▶ _What needs to be done_
The count of lines below that include the string "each" is the whole answer; write it alone.

▶ _Data provided_
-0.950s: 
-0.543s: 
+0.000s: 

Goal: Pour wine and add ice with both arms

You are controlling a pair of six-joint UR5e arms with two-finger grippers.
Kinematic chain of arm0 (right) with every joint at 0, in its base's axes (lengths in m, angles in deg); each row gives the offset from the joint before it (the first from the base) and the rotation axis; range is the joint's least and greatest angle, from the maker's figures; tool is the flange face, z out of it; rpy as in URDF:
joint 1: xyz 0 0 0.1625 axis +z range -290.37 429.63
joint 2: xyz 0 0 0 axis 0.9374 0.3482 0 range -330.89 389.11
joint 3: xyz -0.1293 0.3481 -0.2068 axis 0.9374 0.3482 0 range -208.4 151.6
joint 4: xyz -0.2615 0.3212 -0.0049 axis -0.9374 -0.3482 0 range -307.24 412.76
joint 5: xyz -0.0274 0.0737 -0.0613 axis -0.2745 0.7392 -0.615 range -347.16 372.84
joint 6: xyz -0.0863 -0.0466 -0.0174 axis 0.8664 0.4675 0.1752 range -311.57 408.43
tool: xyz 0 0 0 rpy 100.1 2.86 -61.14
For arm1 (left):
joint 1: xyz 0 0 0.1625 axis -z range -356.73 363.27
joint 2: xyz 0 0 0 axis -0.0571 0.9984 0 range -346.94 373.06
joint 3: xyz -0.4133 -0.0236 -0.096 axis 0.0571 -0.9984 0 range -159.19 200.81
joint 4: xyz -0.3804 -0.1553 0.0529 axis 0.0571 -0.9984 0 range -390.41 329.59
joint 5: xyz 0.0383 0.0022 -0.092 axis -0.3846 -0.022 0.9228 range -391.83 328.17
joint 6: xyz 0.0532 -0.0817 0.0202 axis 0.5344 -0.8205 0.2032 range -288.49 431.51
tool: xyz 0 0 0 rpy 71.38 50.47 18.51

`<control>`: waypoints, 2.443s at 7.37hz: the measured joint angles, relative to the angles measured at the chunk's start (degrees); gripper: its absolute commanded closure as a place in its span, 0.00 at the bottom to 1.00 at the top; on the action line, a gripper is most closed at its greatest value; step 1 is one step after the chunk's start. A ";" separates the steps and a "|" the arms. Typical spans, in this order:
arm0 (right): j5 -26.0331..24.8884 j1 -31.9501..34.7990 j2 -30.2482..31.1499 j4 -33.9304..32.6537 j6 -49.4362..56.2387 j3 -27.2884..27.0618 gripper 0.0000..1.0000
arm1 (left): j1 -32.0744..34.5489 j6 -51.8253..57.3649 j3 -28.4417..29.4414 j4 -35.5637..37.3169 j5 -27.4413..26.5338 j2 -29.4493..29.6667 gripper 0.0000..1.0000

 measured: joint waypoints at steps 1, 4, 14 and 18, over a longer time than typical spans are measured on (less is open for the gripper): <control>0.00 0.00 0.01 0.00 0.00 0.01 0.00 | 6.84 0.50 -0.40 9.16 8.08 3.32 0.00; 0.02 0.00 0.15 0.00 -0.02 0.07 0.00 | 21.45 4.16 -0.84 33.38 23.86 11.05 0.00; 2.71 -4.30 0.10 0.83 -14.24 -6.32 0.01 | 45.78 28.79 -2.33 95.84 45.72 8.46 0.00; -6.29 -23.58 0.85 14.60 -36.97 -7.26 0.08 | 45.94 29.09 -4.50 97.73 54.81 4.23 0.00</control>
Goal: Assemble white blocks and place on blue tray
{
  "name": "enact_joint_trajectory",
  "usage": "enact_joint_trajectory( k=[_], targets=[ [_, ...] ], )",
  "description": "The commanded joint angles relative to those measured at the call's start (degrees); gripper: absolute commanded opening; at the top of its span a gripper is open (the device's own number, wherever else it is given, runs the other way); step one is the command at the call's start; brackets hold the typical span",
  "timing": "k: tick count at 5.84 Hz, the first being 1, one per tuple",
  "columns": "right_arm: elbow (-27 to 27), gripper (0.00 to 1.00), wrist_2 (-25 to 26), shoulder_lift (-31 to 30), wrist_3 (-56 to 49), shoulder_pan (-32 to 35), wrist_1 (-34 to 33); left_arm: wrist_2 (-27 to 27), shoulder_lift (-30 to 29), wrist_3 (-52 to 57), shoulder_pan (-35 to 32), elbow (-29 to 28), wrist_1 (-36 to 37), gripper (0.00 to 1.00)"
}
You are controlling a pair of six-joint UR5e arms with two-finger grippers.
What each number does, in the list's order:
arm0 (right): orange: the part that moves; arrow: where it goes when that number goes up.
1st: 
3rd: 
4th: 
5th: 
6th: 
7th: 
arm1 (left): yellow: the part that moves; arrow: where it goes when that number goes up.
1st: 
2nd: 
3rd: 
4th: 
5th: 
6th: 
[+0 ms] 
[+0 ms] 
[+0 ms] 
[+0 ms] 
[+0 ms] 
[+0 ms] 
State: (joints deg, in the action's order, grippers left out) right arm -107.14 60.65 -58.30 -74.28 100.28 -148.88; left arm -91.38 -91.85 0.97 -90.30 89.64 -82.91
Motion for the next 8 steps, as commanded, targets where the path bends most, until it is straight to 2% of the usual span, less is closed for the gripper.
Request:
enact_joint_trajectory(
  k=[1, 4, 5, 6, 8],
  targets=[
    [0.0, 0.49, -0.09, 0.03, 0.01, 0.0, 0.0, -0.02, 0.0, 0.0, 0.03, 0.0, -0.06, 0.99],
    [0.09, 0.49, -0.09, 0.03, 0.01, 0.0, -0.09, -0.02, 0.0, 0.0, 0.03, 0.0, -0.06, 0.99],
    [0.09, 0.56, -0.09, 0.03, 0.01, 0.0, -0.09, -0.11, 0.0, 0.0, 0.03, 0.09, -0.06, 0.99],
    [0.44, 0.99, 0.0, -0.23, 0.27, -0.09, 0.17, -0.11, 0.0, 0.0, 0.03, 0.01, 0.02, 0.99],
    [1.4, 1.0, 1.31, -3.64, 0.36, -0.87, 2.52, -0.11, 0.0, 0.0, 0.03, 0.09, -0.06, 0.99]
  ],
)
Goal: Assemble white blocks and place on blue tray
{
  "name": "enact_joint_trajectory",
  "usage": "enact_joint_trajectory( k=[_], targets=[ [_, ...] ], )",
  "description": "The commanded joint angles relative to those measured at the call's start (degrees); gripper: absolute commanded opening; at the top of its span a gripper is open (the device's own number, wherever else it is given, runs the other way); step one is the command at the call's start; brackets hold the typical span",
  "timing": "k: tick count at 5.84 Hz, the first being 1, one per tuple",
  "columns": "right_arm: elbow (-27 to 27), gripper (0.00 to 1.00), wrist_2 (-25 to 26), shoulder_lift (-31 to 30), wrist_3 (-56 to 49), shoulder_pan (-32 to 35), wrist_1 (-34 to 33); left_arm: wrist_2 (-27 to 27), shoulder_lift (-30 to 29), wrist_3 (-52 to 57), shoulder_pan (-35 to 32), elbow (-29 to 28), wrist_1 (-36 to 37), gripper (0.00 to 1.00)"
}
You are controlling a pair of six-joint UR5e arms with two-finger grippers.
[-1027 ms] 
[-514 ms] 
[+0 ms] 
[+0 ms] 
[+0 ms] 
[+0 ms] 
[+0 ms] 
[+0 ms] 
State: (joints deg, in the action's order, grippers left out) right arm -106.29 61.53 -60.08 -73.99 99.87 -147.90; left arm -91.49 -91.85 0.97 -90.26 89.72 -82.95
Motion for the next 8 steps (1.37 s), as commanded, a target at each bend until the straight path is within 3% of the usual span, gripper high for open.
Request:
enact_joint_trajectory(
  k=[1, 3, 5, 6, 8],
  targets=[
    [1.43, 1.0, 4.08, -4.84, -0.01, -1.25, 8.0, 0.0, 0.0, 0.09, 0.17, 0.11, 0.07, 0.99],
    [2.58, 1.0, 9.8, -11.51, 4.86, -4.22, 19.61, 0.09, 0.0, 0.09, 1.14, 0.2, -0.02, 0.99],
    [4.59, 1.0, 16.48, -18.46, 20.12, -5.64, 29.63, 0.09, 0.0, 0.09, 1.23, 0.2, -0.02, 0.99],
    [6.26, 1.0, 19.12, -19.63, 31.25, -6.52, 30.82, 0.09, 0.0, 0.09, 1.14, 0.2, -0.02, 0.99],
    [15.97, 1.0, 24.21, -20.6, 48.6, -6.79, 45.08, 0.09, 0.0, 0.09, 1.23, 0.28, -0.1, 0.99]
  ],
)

▶ _Reply to the exercise_
3